COVID-19 infection gives strongest form of immunity

Researchers at Maccabi Healthcare Services in Tel Aviv released a preprint (a study that is yet to be reviewed by other experts) suggesting people who had been infected with COVID had greater protection than vaccinated people against becoming reinfected with the delta variant.

Infection exposes our immune system to several viral proteins, whereas the most commonly used COVID vaccines introduce a single antigen: the spike protein. This results in a more directed but also a more restricted immune response than after infection.

Although people who have had COVID can get reinfected, naturally acquired immunity continues to evolve over time and antibodies remain detectable for longer than was first anticipated. New evidence suggests that immunity following both severe and mild infection protects against both symptomatic and asymptomatic reinfection.

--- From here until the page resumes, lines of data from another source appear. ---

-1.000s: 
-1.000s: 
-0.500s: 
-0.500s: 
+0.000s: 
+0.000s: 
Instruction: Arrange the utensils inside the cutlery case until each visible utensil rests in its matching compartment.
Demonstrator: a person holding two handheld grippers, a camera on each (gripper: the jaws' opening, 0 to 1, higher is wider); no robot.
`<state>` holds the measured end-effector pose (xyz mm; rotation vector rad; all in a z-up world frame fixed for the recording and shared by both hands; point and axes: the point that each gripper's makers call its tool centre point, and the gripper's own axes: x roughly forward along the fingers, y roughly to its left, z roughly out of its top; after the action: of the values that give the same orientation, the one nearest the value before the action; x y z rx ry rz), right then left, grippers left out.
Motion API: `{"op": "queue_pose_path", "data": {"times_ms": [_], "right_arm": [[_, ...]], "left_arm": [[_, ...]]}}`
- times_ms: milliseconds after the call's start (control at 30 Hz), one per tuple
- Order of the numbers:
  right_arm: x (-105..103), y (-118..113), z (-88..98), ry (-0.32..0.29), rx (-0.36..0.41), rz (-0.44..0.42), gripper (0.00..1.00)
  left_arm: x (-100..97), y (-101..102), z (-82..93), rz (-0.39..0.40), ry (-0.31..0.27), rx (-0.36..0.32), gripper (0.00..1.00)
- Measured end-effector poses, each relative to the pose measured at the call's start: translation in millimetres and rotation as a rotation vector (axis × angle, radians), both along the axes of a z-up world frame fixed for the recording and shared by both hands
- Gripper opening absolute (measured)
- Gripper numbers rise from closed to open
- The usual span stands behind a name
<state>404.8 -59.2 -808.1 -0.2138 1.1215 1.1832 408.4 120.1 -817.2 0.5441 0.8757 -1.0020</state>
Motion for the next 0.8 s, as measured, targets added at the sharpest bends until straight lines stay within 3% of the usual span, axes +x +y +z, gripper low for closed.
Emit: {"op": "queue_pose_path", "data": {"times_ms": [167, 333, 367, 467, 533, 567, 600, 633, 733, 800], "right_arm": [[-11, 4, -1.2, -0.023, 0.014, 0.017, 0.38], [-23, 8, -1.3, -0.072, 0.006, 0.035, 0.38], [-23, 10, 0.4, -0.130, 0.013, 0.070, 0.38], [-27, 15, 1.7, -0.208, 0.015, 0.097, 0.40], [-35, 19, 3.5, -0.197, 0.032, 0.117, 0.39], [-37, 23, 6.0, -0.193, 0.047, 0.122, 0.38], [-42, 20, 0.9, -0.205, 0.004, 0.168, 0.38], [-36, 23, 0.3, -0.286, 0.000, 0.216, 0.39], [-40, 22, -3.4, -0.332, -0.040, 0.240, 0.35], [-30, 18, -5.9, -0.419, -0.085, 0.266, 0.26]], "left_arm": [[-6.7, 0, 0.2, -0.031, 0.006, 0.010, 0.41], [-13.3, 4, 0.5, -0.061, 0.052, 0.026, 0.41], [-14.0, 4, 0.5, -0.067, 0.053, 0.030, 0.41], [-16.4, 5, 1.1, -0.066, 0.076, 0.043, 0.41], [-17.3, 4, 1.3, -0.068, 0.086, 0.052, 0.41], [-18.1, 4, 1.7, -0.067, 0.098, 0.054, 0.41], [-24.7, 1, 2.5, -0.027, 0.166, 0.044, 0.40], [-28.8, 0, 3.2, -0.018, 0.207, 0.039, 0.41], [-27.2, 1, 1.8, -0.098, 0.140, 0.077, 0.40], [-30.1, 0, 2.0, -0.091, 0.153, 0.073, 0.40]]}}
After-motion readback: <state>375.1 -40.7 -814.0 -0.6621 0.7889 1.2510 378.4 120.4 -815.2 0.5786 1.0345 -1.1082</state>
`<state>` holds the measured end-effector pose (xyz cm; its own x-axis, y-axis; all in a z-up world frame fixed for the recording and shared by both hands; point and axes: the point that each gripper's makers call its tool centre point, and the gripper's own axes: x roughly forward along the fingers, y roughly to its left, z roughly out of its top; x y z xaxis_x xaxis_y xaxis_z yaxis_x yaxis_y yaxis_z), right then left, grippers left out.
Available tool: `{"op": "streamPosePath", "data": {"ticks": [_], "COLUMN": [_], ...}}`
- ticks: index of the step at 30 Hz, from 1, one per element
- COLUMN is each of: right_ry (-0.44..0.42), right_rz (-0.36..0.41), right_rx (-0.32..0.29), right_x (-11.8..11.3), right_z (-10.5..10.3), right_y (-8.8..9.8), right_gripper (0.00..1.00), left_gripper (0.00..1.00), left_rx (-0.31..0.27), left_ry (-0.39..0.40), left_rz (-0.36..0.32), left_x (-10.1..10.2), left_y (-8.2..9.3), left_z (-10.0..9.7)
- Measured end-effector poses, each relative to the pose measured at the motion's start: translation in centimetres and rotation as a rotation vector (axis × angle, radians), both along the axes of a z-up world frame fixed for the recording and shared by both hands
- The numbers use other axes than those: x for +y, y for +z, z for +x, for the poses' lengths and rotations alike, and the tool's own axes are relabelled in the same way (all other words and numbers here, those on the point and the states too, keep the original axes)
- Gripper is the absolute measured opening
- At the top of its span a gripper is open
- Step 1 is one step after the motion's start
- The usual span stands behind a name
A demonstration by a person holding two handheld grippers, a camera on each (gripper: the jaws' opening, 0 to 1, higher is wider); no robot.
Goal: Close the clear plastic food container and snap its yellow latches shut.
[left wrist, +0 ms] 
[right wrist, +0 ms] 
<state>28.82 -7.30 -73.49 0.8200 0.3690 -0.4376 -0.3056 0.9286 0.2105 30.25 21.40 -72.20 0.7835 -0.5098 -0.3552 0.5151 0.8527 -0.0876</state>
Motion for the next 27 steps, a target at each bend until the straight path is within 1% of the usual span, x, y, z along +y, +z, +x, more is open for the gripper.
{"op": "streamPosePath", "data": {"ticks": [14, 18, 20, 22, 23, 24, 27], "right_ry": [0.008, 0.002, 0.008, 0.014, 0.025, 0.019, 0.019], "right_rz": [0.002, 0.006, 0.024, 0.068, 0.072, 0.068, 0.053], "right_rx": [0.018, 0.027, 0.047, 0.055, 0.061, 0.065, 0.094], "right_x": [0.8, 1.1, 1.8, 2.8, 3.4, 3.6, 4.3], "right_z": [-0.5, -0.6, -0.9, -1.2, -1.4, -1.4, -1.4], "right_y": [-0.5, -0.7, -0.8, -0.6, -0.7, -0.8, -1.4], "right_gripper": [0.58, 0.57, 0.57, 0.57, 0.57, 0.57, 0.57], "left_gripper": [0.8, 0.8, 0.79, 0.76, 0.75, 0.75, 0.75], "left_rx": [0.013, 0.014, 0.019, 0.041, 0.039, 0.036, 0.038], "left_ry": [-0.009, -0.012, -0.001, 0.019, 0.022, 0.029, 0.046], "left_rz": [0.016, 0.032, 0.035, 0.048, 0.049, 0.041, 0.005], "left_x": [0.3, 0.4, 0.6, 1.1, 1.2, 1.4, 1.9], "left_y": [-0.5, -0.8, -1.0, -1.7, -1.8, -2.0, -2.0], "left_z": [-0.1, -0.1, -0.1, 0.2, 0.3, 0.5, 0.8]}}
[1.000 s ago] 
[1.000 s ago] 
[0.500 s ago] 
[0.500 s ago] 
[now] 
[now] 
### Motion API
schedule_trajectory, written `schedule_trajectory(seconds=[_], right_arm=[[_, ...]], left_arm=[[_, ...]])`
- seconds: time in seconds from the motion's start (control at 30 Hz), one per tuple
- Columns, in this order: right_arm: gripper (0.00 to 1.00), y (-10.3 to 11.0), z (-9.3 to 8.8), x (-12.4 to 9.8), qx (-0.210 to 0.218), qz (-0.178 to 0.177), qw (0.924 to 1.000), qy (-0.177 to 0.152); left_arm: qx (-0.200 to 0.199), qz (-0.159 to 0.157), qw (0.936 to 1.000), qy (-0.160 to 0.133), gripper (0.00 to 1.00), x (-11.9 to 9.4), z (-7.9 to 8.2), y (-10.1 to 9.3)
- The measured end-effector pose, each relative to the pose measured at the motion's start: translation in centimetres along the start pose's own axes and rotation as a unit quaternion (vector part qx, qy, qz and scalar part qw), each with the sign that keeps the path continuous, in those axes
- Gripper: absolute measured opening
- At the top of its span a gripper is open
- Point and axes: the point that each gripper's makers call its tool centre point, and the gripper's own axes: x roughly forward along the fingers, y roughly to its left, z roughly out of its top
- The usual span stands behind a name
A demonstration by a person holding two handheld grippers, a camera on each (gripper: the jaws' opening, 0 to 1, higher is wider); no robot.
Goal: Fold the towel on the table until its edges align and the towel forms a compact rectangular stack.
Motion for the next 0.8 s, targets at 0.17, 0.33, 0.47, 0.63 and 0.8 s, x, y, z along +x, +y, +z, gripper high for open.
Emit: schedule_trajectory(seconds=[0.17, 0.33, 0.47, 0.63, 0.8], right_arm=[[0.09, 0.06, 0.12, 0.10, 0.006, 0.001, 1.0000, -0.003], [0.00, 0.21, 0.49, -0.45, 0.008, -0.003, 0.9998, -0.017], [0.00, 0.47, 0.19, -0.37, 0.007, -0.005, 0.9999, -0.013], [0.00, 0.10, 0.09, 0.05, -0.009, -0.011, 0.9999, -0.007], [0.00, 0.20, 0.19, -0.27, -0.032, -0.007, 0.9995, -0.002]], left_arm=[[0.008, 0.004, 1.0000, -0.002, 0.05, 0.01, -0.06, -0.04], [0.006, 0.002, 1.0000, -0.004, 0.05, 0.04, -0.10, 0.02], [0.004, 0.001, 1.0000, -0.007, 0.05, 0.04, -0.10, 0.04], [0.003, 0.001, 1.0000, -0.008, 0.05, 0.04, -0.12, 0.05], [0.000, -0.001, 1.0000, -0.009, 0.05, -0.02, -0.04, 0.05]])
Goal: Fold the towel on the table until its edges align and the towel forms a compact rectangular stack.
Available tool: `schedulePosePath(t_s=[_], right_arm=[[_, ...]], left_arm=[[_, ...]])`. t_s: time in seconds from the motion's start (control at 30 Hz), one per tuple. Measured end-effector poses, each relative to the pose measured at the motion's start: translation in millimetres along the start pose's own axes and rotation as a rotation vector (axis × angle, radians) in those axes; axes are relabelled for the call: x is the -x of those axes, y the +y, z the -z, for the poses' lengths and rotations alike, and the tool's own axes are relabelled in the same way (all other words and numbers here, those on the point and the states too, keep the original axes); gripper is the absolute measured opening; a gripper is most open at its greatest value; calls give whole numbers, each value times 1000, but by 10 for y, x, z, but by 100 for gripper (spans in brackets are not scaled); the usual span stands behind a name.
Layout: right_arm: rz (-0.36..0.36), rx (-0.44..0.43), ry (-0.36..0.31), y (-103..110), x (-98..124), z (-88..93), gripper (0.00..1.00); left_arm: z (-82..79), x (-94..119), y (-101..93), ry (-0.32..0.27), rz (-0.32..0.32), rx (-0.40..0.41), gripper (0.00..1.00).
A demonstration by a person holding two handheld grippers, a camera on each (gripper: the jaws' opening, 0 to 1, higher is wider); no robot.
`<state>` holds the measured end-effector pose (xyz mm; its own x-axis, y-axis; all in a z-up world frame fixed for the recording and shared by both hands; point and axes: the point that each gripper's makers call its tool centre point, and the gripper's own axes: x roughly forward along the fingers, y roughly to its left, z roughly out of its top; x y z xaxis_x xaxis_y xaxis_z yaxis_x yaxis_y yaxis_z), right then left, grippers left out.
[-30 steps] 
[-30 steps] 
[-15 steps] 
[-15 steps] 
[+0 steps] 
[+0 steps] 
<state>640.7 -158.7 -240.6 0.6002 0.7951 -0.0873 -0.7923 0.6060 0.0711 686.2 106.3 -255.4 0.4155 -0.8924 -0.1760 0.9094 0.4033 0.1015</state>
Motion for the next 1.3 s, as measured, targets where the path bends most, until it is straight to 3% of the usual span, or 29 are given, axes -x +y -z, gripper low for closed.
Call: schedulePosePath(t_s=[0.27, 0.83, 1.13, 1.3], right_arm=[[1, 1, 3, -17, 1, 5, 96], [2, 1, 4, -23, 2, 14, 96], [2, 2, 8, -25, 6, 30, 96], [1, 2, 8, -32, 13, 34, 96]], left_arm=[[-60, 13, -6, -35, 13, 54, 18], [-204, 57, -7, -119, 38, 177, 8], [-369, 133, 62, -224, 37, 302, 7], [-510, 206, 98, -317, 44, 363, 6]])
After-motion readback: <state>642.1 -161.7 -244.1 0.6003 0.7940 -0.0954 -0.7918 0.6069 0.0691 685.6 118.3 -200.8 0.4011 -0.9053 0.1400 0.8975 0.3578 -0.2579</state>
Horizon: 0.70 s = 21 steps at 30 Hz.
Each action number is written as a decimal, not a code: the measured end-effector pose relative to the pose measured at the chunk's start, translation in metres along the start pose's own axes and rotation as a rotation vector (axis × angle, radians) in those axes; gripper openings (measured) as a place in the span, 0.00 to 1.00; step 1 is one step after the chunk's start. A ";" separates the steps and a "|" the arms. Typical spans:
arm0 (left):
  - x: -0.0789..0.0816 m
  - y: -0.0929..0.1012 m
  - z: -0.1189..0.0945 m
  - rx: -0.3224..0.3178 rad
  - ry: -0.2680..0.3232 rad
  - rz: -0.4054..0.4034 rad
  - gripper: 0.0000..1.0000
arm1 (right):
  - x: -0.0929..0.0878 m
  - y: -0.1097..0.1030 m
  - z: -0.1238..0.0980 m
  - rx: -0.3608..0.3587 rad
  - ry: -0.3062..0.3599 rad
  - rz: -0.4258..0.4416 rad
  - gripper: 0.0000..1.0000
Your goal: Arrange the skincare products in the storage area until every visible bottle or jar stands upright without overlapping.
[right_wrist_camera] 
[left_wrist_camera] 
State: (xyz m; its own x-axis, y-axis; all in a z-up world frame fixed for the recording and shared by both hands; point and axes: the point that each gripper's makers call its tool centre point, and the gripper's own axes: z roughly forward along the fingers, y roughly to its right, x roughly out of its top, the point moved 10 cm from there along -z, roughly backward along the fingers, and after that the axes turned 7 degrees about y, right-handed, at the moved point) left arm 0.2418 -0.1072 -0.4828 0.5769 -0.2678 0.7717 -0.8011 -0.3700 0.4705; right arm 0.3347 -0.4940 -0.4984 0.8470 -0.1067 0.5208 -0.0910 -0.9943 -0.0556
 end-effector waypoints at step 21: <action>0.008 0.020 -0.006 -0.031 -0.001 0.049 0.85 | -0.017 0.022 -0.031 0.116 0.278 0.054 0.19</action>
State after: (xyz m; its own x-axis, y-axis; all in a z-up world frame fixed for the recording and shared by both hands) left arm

But this does not discount the risks associated with contracting the infection the first time, given that disease progression is unpredictable and much faster with new virulent strains.

Indeed, apart from the overt risks of severe illness or death, several recent studies show that otherwise healthy people who have recovered from COVID have a substantially increased risk of longer-term serious health problems, including myocarditis (inflammation of the heart muscle), blood clots and stroke, compared to vaccinated people. And the most rigorous safety monitoring in US history has shown that COVID vaccines are safe and effective.

With cases surging globally and deaths driven by the delta variant, waiting for infection — and risking long-term health problems, severe illness and death — to achieve immunity to the very same infection is as fruitless as it is dangerous.